> Task item:
Your copy of the data below must be exact and must leave out all pictures.

> Dataset section:
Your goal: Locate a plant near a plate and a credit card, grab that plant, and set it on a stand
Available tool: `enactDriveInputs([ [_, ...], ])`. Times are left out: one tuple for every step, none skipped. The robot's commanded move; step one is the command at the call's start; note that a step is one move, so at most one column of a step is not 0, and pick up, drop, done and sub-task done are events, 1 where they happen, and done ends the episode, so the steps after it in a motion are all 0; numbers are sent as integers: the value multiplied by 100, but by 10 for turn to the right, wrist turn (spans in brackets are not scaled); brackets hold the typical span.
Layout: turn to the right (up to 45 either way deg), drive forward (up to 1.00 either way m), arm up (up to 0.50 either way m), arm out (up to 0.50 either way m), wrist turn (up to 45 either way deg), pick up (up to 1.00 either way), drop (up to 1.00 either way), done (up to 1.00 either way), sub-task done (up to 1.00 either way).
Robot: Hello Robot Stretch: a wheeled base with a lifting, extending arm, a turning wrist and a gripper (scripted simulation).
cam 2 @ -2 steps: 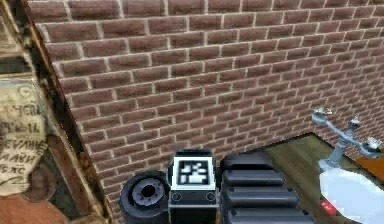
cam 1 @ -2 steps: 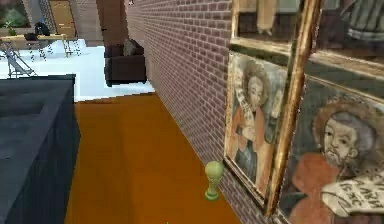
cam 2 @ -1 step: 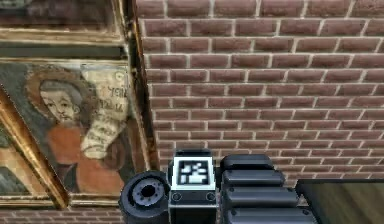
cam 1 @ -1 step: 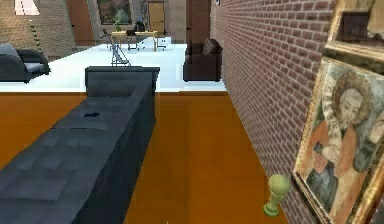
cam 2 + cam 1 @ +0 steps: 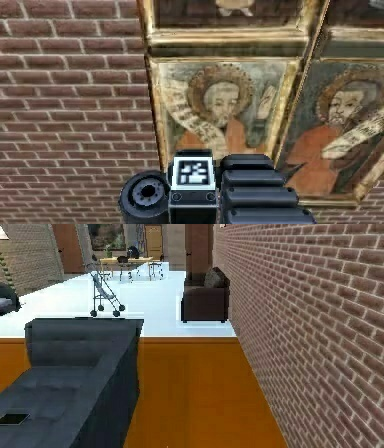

> Written reply:
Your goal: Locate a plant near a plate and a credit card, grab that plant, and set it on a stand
Available tool: `enactDriveInputs([ [_, ...], ])`. Times are left out: one tuple for every step, none skipped. The robot's commanded move; step one is the command at the call's start; note that a step is one move, so at most one column of a step is not 0, and pick up, drop, done and sub-task done are events, 1 where they happen, and done ends the episode, so the steps after it in a motion are all 0; numbers are sent as integers: the value multiplied by 100, but by 10 for turn to the right, wrist turn (spans in brackets are not scaled); brackets hold the typical span.
Layout: turn to the right (up to 45 either way deg), drive forward (up to 1.00 either way m), arm up (up to 0.50 either way m), arm out (up to 0.50 either way m), wrist turn (up to 45 either way deg), pick up (up to 1.00 either way), drop (up to 1.00 either way), done (up to 1.00 either way), sub-task done (up to 1.00 either way).
Robot: Hello Robot Stretch: a wheeled base with a lifting, extending arm, a turning wrist and a gripper (scripted simulation).
cam 2 @ -2 steps: 
cam 1 @ -2 steps: 
cam 2 @ -1 step: 
cam 1 @ -1 step: 
cam 2 + cam 1 @ +0 steps: 

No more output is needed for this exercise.